Pictures should be left out while the data beneath this task is written out word for word.

SUPPLIED INFORMATION section start

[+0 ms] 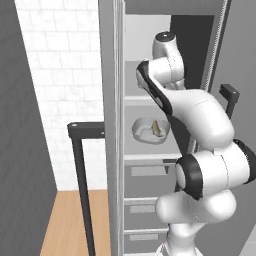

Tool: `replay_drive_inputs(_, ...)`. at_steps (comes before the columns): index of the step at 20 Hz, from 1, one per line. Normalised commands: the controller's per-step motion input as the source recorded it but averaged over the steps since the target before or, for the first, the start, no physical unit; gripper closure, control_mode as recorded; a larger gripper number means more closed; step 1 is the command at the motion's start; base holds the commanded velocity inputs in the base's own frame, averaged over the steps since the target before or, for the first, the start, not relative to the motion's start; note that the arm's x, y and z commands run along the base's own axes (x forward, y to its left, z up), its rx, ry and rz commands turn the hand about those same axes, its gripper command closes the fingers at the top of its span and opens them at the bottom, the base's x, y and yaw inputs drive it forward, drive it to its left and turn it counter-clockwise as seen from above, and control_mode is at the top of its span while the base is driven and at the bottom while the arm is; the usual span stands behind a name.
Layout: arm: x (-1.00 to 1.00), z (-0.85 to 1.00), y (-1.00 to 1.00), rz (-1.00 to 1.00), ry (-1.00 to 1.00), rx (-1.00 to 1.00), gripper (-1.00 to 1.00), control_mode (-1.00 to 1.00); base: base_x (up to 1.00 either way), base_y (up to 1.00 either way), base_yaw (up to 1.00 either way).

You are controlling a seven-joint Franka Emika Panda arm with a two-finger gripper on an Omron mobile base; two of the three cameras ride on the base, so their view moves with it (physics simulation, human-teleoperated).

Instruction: Take the meat container that has the fish and place it on the second highest rack of the freezer. Then take the vegetable container that has the onion and lemon wedge and place it on the highest rack of the freezer.

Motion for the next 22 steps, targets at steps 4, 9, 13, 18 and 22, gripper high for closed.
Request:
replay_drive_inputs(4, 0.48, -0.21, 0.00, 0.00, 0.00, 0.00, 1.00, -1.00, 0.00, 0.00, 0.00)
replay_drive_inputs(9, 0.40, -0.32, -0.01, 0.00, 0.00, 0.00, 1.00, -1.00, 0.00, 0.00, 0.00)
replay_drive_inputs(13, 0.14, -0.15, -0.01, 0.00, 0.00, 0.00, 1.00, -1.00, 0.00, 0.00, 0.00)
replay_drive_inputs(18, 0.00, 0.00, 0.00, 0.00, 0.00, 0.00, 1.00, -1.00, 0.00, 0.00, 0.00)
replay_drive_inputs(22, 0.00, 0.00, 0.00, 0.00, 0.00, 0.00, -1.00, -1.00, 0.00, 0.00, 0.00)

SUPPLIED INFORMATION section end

**RESPONSE**
[+0 ms] 

Tool: `replay_drive_inputs(_, ...)`. at_steps (comes before the columns): index of the step at 20 Hz, from 1, one per line. Normalised commands: the controller's per-step motion input as the source recorded it but averaged over the steps since the target before or, for the first, the start, no physical unit; gripper closure, control_mode as recorded; a larger gripper number means more closed; step 1 is the command at the motion's start; base holds the commanded velocity inputs in the base's own frame, averaged over the steps since the target before or, for the first, the start, not relative to the motion's start; note that the arm's x, y and z commands run along the base's own axes (x forward, y to its left, z up), its rx, ry and rz commands turn the hand about those same axes, its gripper command closes the fingers at the top of its span and opens them at the bottom, the base's x, y and yaw inputs drive it forward, drive it to its left and turn it counter-clockwise as seen from above, and control_mode is at the top of its span while the base is driven and at the bottom while the arm is; the usual span stands behind a name.
Layout: arm: x (-1.00 to 1.00), z (-0.85 to 1.00), y (-1.00 to 1.00), rz (-1.00 to 1.00), ry (-1.00 to 1.00), rx (-1.00 to 1.00), gripper (-1.00 to 1.00), control_mode (-1.00 to 1.00); base: base_x (up to 1.00 either way), base_y (up to 1.00 either way), base_yaw (up to 1.00 either way).

You are controlling a seven-joint Franka Emika Panda arm with a two-finger gripper on an Omron mobile base; two of the three cameras ride on the base, so their view moves with it (physics simulation, human-teleoperated).

Instruction: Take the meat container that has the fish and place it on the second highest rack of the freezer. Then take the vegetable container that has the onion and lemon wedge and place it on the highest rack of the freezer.

Motion for the next 22 steps, targets at steps 4, 9, 13, 18 and 22, gripper high for closed.
Request:
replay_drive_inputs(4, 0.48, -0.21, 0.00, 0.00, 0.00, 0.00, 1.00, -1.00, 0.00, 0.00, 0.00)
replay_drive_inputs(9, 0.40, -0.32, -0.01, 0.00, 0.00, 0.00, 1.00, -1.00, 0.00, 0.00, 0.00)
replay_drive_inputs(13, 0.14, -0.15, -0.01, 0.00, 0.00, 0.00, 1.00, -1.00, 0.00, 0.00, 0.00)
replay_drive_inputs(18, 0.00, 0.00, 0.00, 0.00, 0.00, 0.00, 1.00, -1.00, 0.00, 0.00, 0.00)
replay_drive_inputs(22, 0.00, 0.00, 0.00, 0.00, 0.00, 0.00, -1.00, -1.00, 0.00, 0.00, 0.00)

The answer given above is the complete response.